Is Kubernetes the Next Fault Domain?

These days, most application architecture is distributed by default: connected microservices running in containers in a cloud environment. Organizations large and small now deploy thousands of containers every day — a complexity of scale that is almost incomprehensible. The vast majority of organizations depend upon Kubernetes (K8s) to orchestrate, automate and manage all these workloads.
So what happens, then, when something happens with Kubernetes?
A fault domain is the area of a distributed system that suffers the impact when a critical piece of infrastructure or network service experiences problems. Has Kubernetes become the next fault domain?
Contemplating the disaster of a Kubernetes-related application failure is the stuff of DevOps nightmares. But in disaster, there is also opportunity: Kubernetes has the potential to help us have a common operating experience across data centers, cloud regions and even clouds by becoming the fault domain we design our high availability (HA) applications to survive.
Kubernetes as Common Operating System
Many distributed applications need to be distributed as close to users as possible, so let’s say we want to build a three-region cluster.
Without Kubernetes, even in a single cloud, that means managing all these virtual machines and setting up a bunch of scripts on each server to self-heal. If the server gets shut down or restarts, we have to write a bunch of Terraform or Ansible (or Puppet or Chef or Pulumi) scripts to regenerate our servers.
Then, if we want to be cross-cloud, we have to do all that stuff three different ways! We’ve gotta know the AWS way of doing it. We’ve gotta know the Azure way of doing it. We’ve gotta know the Google way of doing it.

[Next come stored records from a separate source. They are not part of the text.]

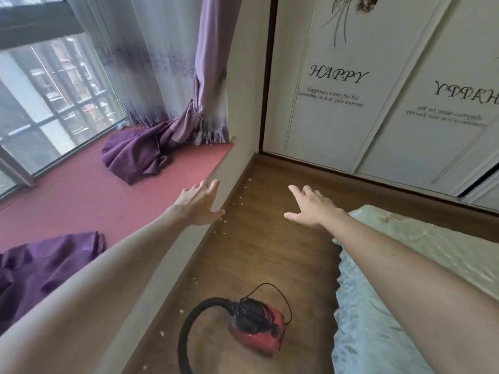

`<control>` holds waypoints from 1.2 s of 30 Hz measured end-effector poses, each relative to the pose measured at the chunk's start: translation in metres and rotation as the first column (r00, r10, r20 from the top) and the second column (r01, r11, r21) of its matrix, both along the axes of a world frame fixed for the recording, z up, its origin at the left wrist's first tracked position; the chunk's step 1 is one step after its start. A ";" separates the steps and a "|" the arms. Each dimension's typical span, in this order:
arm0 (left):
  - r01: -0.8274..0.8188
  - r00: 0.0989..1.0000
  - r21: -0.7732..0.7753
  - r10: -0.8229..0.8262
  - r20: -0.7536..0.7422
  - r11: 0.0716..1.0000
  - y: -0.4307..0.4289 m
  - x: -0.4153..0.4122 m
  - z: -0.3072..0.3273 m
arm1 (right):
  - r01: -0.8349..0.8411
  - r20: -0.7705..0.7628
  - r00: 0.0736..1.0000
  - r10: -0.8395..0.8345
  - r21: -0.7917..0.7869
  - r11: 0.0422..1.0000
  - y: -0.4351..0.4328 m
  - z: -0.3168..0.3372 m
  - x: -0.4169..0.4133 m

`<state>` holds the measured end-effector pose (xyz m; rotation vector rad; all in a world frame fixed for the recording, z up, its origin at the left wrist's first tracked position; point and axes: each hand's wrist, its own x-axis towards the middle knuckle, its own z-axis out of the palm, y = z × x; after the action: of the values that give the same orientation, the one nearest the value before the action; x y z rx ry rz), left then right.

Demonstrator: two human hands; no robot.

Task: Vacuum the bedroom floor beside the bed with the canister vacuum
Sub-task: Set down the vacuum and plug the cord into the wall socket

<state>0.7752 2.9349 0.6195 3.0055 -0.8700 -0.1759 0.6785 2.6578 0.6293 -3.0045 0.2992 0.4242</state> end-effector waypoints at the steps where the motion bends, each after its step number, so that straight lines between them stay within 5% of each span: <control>1: -0.003 1.000 0.009 0.003 -0.020 1.000 -0.005 -0.004 -0.011 | 0.005 -0.019 1.000 -0.005 0.009 1.000 -0.005 -0.014 -0.005; 19: 0.046 0.928 0.116 0.001 -0.373 0.992 -0.050 -0.063 -0.261 | 0.132 -0.345 0.937 -0.059 0.191 0.973 -0.025 -0.289 -0.072; 28: 0.189 0.827 0.201 -0.045 -0.561 0.961 -0.027 -0.048 -0.447 | 0.347 -0.558 0.814 -0.158 0.251 0.904 0.026 -0.473 -0.107; 36: 0.355 0.735 0.267 -0.091 -0.672 0.896 -0.018 -0.040 -0.555 | 0.529 -0.685 0.698 -0.209 0.296 0.795 0.073 -0.570 -0.129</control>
<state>0.7352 2.9171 0.0645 2.7456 -1.1973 -1.4493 0.5496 2.7306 0.0591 -2.1411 0.7325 1.2386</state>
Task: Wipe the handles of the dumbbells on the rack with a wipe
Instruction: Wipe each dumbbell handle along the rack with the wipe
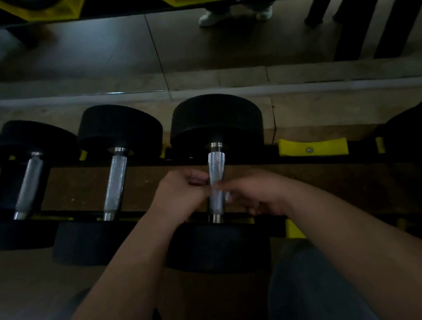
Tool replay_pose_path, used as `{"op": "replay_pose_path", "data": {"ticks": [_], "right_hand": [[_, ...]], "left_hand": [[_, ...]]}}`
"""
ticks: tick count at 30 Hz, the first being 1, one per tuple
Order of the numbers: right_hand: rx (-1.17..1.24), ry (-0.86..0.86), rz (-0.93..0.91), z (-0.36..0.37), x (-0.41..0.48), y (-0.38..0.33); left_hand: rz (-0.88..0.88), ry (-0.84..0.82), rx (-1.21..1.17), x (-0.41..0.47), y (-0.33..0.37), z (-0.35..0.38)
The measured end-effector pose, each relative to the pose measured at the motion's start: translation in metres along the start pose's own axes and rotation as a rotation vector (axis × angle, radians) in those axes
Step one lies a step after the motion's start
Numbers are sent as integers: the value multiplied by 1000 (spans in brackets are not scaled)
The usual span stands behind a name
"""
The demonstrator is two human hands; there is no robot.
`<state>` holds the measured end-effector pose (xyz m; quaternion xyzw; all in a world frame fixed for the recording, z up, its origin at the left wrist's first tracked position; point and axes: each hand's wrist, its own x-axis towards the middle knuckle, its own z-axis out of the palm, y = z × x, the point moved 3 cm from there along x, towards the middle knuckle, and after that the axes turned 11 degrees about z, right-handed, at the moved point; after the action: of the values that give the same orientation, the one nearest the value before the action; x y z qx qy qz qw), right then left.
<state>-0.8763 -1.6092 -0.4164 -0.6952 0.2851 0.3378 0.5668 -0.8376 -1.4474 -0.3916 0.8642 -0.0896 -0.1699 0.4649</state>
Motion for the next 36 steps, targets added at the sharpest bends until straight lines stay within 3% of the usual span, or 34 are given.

Using Kubernetes, though, the only thing we need to know that’s specific to AWS, Azure or Google is how to get at a Kubernetes cluster … and then how to configure that cluster to be able to provision infrastructure and to be able to communicate with each other, whether that’s via private networking, a VPN, or TLS over the Internet. Once that’s done, the rest of our administration work is largely the same, regardless of where our infrastructure lives.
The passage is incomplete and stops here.